原審判がかかる判示をなした基礎は男性優位思想による男性中心主義的婚姻観の結果というべきである。
5 抗告人の財産形式の寄与度は大であるとすれば、原審判を取消し、且つ少なくとも抗告人の居住する芦屋市○○町所在の土地建物及び同人の生活を維持するに必要なる現金を分与することが必要である。抗告人は不貞の事実もないのに虚偽の事実に基づいて誤判を受けて一方的に離婚され、他方夫たる相手方は婚姻中に富沢由紀子との情交関係も存在していた。いわば相手方は富沢との情交を正当化し、婚姻したいがため虚偽の事実を構成して離婚訴訟を提起したとも考えられる。これ正しく俗諺のいうとおり「石がながれて木の葉が沈む」の類である。
これにより抗告人は一同の慰籍料も請求できず、不貞妻の汚名を着せられ、職もなく住居すら追い出される寸前に至った。
これにより受けた精神的損害も多大である。
しかも分与されたものは財産価値のきわめて低い○○村大字○○△△△△の土地である。しかも原審判結果によれば、抗告人は現住居を明渡さねばならないことになる。職も住居もなく、無価値に近い土地のみを与えられた抗告人の行く末は正しく死を意味する以外に何物もない。原審判の抗告人の不貞行為の否定及び相手方の巧妙な不貞行為の正当化の過程を考えれば、この結果は抗告人にとってきわめて苛酷であり、生活の道をたたれたと言って過言ではない。加えて相手方自身過去をおいて芦屋市○○の現住居、△△△△の土地のすべてを抗告人に与えると約束しているのである。
以上の事実より原審判の破棄を求める。
(別紙)
合意書
抗告人 島崎裕子
被抗告人 島崎正義
右当事者間の大阪高等裁判所平成2年(ラ)第15号財産分与抗告申立事件につき、当事者間において左記条項の通り合意が成立した。
記
壱 被抗告人は、抗告人に対し、抗告人と被抗告人との間の昭和59年6月28日の裁判離婚に伴う財産分与その他一切の解決方法として次のものを給付する。

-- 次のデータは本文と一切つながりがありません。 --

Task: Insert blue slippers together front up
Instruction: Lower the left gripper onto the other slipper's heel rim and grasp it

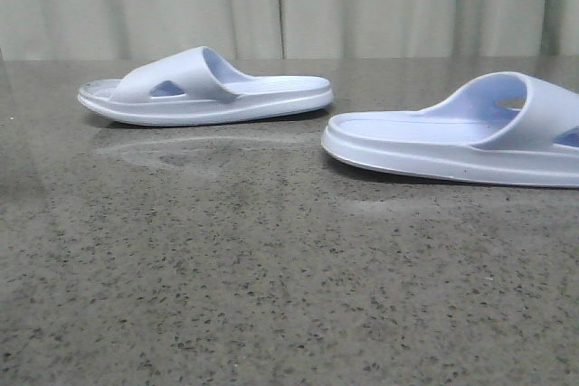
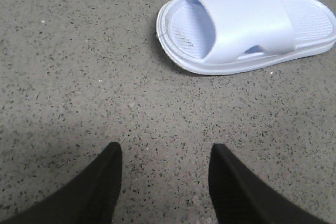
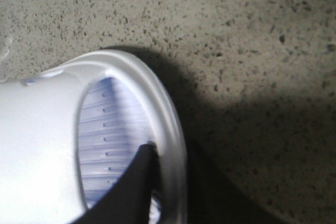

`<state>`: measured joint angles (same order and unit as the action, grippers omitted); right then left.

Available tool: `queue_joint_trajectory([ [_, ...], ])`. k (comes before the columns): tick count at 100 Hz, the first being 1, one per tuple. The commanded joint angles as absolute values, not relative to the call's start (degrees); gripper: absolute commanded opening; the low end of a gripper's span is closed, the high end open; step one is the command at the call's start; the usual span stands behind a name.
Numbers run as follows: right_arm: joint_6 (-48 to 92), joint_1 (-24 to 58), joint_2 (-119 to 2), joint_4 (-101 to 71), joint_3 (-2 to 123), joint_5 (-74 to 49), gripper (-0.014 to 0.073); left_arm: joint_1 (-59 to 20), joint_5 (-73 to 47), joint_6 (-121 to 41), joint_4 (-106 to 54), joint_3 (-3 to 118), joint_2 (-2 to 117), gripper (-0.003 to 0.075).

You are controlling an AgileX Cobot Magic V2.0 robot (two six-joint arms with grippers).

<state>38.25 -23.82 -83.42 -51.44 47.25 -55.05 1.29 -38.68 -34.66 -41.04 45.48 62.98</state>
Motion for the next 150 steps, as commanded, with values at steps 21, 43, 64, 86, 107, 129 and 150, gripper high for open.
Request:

(1) 被抗告人は抗告人に対し、別紙物件目録(編略)(1)記載の土地の瑕疵のない所有権を移転し、財産分与を原因とする所有権移転登記手続をする。
(2) 被抗告人は抗告人に対し、抗告人が平成2年9月1日から平成12年8月31日まで別紙物件目録(2)記載の建物に無償で居住することを認める。
(3) 抗告人は被抗告人に対し、平成12年9月1日限り別紙物件目録(2)記載の建物を明渡す。
(4) 被抗告人は抗告人に対し前記抗告審の決定あり次第直ちに金1,100万円を支払う。
弐 当事者双方は、本書に定めある以外互に債権債務のないことを確認する。